Her experience is not my experience. At all. I’ve been that thin, much thinner in fact, and I certainly don’t feel the world was ‘handed to me on a silver platter’ more at a size 00 than I do now (at approximately a US4 or UK8). I might not be representative, because my eating-pretty-much-whatever-I-want-and-exercising-most-days-even-if-it’s-just-a-long-walk figure is still slim by most people’s standards, and I’m quite short as well, so all the ‘tiny’ and ‘small’ stuff she talks about still happens to me.* Maybe the addition of breasts compensates in cultural attention terms for no longer being the thinnest person in any given room? I don’t know.

Thing is, whilst I’m certainly no longer proper thin in the sense that Massey is,  I’m notoriously unable to objectively assess my own body. There’s definite flesh on me now, and I quite like it. I feel…capable, and (on a good day) lithe. My partner is both appreciative and unfeasibly good at coming out unprompted with helpful and reassuring things at regular intervals, like ‘you somehow manage to be both tiny and curvy at the same time!’ or ‘you’re so hot.’ It helps. I feel like a ‘normal’ person, albeit a bit smaller in all directions. Would I feel the same about this body if I shrank again?  Or if I put on a bunch of weight? I suspect not. So I might be (objectively? Is this a concept with any validity here?) wrong, but I can’t see myself as thin anymore. Small, maybe. While I still have a prominent clavicle, I also have 32E breasts and thighs that almost touch at the top. (Nb. It’s possible to configure large chunks of this blog as essentially attempts to realise or understand my actual body.
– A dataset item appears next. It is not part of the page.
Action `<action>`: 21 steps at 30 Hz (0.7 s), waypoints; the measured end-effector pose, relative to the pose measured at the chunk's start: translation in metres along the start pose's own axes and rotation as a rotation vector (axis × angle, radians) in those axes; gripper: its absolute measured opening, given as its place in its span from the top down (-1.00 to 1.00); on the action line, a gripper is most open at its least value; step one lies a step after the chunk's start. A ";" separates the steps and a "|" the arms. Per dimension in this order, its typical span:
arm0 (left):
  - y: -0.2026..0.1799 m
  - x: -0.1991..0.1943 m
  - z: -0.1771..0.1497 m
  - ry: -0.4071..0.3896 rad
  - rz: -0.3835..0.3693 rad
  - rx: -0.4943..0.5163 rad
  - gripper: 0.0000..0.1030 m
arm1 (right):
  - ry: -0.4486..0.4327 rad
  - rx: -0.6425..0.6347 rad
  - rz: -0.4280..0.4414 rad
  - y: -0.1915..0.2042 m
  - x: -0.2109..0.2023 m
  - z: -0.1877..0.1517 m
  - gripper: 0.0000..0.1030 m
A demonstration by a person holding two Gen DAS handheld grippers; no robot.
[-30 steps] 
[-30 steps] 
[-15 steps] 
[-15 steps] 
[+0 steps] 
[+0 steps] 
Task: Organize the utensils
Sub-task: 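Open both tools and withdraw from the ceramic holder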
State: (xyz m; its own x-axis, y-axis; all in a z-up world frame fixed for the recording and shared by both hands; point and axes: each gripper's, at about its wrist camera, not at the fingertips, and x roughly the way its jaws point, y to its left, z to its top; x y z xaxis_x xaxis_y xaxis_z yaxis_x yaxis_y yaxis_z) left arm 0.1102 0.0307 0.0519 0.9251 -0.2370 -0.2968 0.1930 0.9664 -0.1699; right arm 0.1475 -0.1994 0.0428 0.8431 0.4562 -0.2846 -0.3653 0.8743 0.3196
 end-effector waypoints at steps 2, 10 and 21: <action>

I can only apologise, and point out that you don’t have to read it.)

It also matters that I am so much saner – by which I mean more relaxed, less uptight, less neurotic – than when I was balancing on the edge Massey describes. For years I was strung out, uptight and frantic about almost anything, much less inclined to proportion or reason. Living on the borderlands between function and desperation – carefully maintaining that with constant calculation and calibration as Massey evokes so powerfully – is not only exhausting, but takes its toll on your mental health, especially if you’re kinda anxious to start with. Everything assumes undue importance. Everything is a life-or-death decision, especially anything to do with food. I still get flashes of this when I’m really hungry and there’s no food available, and it’s not a fun place to be. I may sometimes miss the senses of exhilaration, or control, or power, but I don’t miss that sense of barely controlled panic at all.

Thing is, I got bored. I got bored, and I stopped needing thinness more than I needed love or hugs or friends or food or sleep. It started as a defence against the lack of those things, and then they showed up and the thinness effort got in the way. It took me literally years to let go, and it partly helped that I was recalibrating in the aftermath of huge loss so I didn’t feel – painful as it was – that I had anything left to lose except thinness itself, which turned out not be worth very much in the end. Not all on its own. Thinness is like money, it’s only useful for the things it can do, and it turned out that without other people and fulfilling work it couldn’t do very much at all. If it stops being the answer in your personal perspective, it’s not going to solve anything else that’s real.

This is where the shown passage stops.